• Problem to work on:
The records are to be copied in their entirety, exactly as given.

(Collection entries)
Segment Open

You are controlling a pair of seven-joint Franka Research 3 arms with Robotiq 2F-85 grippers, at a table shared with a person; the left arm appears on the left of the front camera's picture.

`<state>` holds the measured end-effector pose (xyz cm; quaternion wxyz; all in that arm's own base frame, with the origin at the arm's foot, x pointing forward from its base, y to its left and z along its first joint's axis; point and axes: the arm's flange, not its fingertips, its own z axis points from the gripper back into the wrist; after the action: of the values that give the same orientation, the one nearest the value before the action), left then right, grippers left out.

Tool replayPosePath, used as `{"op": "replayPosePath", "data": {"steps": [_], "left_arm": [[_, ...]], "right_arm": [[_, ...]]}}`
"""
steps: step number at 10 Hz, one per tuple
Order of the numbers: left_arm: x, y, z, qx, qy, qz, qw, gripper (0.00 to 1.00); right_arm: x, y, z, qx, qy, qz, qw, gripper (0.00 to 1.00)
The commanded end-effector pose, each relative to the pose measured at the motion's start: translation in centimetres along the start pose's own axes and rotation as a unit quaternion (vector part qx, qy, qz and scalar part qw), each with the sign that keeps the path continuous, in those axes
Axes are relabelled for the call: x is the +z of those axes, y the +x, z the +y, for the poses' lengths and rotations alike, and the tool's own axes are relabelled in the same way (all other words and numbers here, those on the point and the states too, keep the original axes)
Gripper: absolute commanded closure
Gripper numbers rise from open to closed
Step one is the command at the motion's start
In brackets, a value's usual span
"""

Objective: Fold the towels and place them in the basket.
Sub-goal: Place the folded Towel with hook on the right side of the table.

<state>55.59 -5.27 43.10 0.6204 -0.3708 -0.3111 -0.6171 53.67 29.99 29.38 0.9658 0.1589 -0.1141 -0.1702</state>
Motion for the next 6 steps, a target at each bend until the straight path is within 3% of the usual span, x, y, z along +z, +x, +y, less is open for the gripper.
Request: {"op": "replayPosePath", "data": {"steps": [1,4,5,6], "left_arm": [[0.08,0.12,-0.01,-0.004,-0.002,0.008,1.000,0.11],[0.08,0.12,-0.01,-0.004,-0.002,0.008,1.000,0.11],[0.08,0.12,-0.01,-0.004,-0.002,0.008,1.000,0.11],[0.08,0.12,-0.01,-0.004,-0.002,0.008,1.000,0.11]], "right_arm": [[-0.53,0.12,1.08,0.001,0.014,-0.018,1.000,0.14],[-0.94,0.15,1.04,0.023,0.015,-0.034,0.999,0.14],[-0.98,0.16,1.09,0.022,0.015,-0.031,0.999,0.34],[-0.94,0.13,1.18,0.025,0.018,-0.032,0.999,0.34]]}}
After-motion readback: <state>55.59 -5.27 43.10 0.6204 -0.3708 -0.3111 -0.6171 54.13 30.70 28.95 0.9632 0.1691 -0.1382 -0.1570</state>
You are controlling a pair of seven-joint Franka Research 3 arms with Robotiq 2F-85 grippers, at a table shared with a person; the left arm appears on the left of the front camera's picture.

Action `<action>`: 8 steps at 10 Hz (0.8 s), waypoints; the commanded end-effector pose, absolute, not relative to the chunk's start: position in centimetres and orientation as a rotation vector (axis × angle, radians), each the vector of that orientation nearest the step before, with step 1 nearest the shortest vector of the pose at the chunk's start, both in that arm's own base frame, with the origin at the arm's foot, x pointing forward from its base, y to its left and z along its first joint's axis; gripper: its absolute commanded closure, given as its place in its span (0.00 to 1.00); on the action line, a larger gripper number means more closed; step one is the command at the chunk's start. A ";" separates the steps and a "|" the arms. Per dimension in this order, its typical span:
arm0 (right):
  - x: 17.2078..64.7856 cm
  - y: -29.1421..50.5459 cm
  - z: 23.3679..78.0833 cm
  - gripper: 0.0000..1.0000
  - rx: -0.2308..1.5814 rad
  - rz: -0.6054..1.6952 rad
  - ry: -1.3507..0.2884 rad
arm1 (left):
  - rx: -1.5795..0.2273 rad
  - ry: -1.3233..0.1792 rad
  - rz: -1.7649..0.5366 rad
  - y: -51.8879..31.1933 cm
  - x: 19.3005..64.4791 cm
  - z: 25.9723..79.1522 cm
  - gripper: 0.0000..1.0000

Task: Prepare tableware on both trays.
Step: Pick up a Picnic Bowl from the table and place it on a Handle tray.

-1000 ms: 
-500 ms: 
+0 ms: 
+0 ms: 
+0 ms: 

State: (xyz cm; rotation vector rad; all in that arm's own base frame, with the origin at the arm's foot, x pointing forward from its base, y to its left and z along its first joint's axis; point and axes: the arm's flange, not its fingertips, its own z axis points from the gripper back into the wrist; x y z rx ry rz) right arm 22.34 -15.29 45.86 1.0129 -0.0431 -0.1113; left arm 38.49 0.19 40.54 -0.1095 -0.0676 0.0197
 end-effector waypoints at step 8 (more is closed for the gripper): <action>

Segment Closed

• Output for this exercise:
You are controlling a pair of seven-joint Franka Research 3 arms with Robotiq 2F-85 grippers, at a table shared with a person; the left arm appears on the left of the front camera's picture.

`<state>` holds the measured end-effector pose (xyz cm; quaternion wxyz; all in that arm's own base frame, with the origin at the arm's foot, x pointing forward from its base, y to its left and z along its first joint's axis; point and axes: the arm's flange, not its fingertips, its own z axis points from the gripper back into the wrist; after the action: of the values that give the same orientation, the one nearest the value before the action), left then right, grippers left out.

Tool replayPosePath, used as `{"op": "replayPosePath", "data": {"steps": [_], "left_arm": [[_, ...]], "right_arm": [[_, ...]]}}`
"""
steps: step number at 10 Hz, one per tuple
Order of the numbers: left_arm: x, y, z, qx, qy, qz, qw, gripper (0.00 to 1.00); right_arm: x, y, z, qx, qy, qz, qw, gripper (0.00 to 1.00)
The commanded end-effector pose, each relative to the pose measured at the motion's start: translation in centimetres along the start pose's own axes and rotation as a unit quaternion (vector part qx, qy, qz and scalar part qw), each with the sign that keeps the path continuous, in those axes
Axes are relabelled for the call: x is the +z of those axes, y the +x, z the +y, for the poses' lengths and rotations alike, and the tool's own axes are relabelled in the same way (all other words and numbers here, those on the point and the states too, keep the original axes)
Gripper: absolute commanded closure
Gripper numbers rise from open to closed
Step one is the command at the motion's start
In brackets, a value's usual span
"""

Objective: Fold the towels and place them in the basket.
Sub-goal: Place the folded Towel with hook on the right side of the table.

<state>55.59 -5.27 43.10 0.6204 -0.3708 -0.3111 -0.6171 53.67 29.99 29.38 0.9658 0.1589 -0.1141 -0.1702</state>
Motion for the next 6 steps, a target at each bend until the straight path is within 3% of the usual span, x, y, z along +z, +x, +y, less is open for the gripper.
Request: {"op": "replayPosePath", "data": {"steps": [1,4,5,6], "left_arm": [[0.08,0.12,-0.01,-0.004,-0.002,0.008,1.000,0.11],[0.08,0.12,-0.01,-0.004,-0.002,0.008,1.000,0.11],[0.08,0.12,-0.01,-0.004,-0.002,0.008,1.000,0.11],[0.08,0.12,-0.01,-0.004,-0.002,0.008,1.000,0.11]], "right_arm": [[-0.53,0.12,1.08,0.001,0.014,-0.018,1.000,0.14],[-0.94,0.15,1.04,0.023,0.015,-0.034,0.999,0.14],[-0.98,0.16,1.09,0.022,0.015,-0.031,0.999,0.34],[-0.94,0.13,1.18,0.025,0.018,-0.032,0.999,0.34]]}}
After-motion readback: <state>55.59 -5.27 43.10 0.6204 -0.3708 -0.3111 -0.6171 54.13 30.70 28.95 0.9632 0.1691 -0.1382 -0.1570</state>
You are controlling a pair of seven-joint Franka Research 3 arms with Robotiq 2F-85 grippers, at a table shared with a person; the left arm appears on the left of the front camera's picture.

Action `<action>`: 8 steps at 10 Hz (0.8 s), waypoints; the commanded end-effector pose, absolute, not relative to the chunk's start: position in centimetres and orientation as a rotation vector (axis × angle, radians), each the vector of that orientation nearest the step before, with step 1 nearest the shortest vector of the pose at the chunk's start, both in that arm's own base frame, with the origin at the arm's foot, x pointing forward from its base, y to its left and z along its first joint's axis; gripper: its absolute commanded closure, given as its place in its span (0.00 to 1.00); on the action line, a larger gripper number means more closed; step one is the command at the chunk's start. A ";" separates the steps and a "|" the arms. Per dimension in this order, its typical span:
arm0 (right):
  - x: 17.2078..64.7856 cm
  - y: -29.1421..50.5459 cm
  - z: 23.3679..78.0833 cm
  - gripper: 0.0000..1.0000
  - rx: -0.2308..1.5814 rad
  - rz: -0.6054..1.6952 rad
  - ry: -1.3507..0.2884 rad
arm1 (left):
  - rx: -1.5795..0.2273 rad
  - ry: -1.3233..0.1792 rad
  - rz: -1.7649..0.5366 rad
  - y: -51.8879..31.1933 cm
  - x: 19.3005..64.4791 cm
  - z: 25.9723..79.1522 cm
  - gripper: 0.0000..1.0000

Task: Prepare tableware on both trays.
Step: Pick up a Picnic Bowl from the table and place it on a Handle tray.

-1000 ms: 
-500 ms: 
+0 ms: 
+0 ms: 
+0 ms: 

State: (xyz cm; rotation vector rad; all in that arm's own base frame, with the origin at the arm's foot, x pointing forward from its base, y to its left and z along its first joint's axis; point and axes: the arm's flange, not its fingertips, its own z axis points from the gripper back into the wrist; x y z rx ry rz) right arm 22.34 -15.29 45.86 1.0129 -0.0431 -0.1113; left arm 38.49 0.19 40.54 -0.1095 -0.0676 0.0197
 end-effector waypoints at step 8 (more is closed for the gripper): <action>

This answer requires nothing more.